— PROBLEM TO WORK ON —
Report, as a bare number, how many lines in the data contain "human".

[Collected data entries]

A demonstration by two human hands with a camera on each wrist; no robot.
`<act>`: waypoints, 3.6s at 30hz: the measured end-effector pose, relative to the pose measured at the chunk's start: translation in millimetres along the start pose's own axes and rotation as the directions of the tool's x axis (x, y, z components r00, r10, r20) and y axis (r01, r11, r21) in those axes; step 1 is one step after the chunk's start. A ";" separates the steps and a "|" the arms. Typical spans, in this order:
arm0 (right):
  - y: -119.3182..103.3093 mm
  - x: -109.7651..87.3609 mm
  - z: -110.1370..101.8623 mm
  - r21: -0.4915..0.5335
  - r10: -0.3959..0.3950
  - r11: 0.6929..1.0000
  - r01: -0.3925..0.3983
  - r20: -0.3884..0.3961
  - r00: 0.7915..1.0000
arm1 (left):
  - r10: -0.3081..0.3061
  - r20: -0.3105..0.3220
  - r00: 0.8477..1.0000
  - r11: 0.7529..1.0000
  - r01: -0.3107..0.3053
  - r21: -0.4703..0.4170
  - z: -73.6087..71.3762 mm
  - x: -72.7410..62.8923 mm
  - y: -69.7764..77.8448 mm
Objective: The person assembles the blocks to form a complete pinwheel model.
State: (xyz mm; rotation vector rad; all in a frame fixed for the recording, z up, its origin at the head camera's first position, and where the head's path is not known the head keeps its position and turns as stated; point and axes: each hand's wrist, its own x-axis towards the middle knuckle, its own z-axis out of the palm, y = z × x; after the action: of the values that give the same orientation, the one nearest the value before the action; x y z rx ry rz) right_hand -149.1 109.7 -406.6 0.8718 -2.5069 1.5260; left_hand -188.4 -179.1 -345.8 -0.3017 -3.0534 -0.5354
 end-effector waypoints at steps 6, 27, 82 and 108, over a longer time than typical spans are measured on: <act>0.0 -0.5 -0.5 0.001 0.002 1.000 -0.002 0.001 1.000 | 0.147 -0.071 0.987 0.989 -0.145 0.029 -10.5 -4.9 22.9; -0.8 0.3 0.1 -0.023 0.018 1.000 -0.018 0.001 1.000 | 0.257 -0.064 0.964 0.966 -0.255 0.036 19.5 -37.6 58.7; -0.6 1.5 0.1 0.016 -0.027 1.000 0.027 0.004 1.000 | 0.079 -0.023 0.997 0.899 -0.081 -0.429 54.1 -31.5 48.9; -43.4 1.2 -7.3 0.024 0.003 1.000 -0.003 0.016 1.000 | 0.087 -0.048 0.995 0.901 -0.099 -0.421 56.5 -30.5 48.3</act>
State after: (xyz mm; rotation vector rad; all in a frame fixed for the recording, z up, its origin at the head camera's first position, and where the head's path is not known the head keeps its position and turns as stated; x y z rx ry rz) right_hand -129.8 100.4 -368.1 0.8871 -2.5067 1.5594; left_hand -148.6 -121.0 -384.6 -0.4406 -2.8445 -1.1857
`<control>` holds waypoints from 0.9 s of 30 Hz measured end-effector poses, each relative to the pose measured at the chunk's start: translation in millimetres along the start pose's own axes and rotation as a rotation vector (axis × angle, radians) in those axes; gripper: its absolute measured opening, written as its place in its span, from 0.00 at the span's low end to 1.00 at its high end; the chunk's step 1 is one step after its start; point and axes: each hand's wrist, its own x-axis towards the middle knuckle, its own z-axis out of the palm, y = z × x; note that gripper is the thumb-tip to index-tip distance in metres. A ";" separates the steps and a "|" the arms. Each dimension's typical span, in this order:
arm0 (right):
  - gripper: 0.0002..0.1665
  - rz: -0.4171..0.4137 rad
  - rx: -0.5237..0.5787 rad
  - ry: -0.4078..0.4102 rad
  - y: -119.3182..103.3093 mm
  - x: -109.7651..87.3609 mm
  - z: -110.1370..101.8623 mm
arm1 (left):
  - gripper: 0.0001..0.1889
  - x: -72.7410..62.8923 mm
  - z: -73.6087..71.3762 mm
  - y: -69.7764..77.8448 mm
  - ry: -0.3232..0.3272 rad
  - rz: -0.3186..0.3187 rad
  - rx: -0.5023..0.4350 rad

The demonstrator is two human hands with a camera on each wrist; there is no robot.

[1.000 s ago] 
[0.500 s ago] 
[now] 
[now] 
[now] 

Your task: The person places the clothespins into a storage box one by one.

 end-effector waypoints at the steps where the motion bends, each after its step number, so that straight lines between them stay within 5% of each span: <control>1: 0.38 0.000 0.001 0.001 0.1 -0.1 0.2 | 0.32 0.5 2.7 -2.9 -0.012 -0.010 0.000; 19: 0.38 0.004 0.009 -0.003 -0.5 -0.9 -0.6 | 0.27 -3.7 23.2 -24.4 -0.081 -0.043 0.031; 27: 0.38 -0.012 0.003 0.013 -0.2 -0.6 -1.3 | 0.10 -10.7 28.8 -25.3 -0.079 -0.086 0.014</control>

— WRITTEN RESPONSE —
2